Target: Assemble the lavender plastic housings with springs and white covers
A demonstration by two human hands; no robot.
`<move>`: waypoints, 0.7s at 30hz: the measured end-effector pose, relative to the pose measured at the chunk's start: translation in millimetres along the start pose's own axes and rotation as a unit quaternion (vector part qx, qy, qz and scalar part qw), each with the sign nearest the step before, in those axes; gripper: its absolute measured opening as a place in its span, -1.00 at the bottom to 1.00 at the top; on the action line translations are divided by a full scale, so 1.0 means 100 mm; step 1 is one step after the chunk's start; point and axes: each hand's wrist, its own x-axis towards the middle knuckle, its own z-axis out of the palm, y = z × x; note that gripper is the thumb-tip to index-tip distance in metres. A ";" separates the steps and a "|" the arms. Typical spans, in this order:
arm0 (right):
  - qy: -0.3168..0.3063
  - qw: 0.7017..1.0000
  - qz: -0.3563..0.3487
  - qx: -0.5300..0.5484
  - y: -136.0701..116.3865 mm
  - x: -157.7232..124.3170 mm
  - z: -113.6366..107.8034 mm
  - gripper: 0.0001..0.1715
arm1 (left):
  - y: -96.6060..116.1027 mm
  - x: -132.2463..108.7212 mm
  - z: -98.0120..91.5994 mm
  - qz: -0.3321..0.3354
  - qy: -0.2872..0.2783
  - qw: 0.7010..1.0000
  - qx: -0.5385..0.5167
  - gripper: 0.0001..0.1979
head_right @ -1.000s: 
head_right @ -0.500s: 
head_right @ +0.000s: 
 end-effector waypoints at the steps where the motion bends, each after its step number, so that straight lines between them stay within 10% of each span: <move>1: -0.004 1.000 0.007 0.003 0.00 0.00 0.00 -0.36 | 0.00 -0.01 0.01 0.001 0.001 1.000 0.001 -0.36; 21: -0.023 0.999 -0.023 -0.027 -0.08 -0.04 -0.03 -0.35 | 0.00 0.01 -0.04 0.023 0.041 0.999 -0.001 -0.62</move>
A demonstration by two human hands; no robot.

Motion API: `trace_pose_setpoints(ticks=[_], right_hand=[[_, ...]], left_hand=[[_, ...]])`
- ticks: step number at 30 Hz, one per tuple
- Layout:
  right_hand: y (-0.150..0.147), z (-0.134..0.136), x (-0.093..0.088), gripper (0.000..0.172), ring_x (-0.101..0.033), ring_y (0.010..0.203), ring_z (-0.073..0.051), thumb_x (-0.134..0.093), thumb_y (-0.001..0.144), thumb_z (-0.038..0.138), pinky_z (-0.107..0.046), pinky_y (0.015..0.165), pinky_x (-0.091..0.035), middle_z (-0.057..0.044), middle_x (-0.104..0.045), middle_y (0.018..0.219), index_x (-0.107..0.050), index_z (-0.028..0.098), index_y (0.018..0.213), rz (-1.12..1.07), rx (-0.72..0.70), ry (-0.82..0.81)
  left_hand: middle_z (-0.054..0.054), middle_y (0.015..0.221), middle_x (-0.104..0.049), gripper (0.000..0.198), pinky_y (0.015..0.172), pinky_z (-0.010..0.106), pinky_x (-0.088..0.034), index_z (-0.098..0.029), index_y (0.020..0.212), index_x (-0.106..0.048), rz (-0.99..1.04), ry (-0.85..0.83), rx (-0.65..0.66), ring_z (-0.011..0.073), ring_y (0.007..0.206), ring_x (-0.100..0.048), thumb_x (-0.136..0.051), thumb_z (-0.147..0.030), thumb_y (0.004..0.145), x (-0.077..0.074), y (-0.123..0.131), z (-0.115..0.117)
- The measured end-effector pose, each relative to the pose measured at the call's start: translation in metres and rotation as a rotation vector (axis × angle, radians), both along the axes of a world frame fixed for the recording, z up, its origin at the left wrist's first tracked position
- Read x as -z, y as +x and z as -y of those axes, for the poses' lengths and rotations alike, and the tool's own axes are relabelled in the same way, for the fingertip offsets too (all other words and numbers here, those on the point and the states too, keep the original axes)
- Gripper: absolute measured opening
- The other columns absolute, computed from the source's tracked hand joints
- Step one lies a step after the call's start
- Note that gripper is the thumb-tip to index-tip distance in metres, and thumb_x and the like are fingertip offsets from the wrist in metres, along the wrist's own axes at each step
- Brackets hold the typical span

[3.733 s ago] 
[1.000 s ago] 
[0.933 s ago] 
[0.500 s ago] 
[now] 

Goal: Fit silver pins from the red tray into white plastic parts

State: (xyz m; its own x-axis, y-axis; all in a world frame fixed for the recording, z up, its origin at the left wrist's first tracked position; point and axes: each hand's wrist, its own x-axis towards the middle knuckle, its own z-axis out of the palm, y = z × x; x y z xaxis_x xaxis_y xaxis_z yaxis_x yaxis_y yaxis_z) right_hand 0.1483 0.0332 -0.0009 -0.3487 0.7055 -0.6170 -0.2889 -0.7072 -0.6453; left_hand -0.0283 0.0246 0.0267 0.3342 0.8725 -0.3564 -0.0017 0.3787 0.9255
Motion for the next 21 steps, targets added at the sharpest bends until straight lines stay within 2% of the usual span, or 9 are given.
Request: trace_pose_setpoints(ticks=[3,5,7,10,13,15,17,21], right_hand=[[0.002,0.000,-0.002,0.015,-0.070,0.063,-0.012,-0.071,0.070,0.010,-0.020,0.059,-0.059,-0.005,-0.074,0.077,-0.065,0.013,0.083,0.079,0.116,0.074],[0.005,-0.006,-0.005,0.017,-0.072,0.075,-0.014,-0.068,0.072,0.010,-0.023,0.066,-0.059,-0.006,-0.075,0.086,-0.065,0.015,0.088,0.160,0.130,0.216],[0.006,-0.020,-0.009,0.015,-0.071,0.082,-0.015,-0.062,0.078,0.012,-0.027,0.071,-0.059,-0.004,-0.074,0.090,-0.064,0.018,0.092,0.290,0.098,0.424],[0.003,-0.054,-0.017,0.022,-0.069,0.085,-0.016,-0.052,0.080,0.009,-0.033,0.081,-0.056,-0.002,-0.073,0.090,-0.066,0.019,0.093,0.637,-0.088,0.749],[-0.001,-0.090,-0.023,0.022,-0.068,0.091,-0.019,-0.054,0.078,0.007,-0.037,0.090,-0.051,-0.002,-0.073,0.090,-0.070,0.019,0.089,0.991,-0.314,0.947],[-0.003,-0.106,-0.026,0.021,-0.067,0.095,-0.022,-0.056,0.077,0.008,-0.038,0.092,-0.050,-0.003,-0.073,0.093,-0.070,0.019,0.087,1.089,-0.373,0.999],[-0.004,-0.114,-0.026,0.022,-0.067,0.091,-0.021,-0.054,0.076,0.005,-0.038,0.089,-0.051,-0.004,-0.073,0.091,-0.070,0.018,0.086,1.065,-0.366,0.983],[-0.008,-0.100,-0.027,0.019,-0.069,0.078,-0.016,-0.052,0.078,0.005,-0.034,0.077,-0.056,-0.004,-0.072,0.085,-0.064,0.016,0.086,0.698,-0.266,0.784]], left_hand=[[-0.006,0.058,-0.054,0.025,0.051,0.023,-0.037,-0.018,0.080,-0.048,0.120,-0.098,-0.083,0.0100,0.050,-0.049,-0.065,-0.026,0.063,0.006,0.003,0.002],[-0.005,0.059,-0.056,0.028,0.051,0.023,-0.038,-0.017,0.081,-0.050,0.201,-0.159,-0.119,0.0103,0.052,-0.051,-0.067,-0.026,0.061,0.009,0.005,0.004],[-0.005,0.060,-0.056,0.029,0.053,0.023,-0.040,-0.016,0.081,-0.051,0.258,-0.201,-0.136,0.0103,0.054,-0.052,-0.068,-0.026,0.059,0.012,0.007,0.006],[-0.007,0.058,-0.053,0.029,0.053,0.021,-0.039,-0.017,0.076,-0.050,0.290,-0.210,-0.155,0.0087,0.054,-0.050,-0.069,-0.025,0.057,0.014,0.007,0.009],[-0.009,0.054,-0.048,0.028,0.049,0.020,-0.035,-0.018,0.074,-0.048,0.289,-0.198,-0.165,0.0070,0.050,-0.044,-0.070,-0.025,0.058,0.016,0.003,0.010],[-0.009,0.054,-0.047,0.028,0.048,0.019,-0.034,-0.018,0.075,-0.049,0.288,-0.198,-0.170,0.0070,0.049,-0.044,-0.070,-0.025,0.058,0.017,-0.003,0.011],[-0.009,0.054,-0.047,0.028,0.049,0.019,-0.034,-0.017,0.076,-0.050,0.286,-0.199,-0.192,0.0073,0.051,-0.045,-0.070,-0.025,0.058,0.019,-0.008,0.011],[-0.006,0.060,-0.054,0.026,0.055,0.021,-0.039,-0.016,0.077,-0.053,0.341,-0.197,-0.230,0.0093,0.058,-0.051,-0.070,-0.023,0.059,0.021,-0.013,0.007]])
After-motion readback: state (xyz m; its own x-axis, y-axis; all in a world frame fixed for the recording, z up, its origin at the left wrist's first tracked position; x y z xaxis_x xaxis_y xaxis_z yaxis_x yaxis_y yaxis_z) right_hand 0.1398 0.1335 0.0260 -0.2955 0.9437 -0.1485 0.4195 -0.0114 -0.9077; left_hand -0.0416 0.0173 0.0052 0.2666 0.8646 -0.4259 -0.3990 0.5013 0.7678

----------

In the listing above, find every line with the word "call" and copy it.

- _Response to the task_:
- The measured end-effector pose, each relative to the pose measured at the call's start: translation in metres and rotation as a rotation vector (axis × angle, radians), both along the axes of a world frame fixed for the recording, z up, its origin at the left wrist's first tracked position
- Step one lies a step after the call's start

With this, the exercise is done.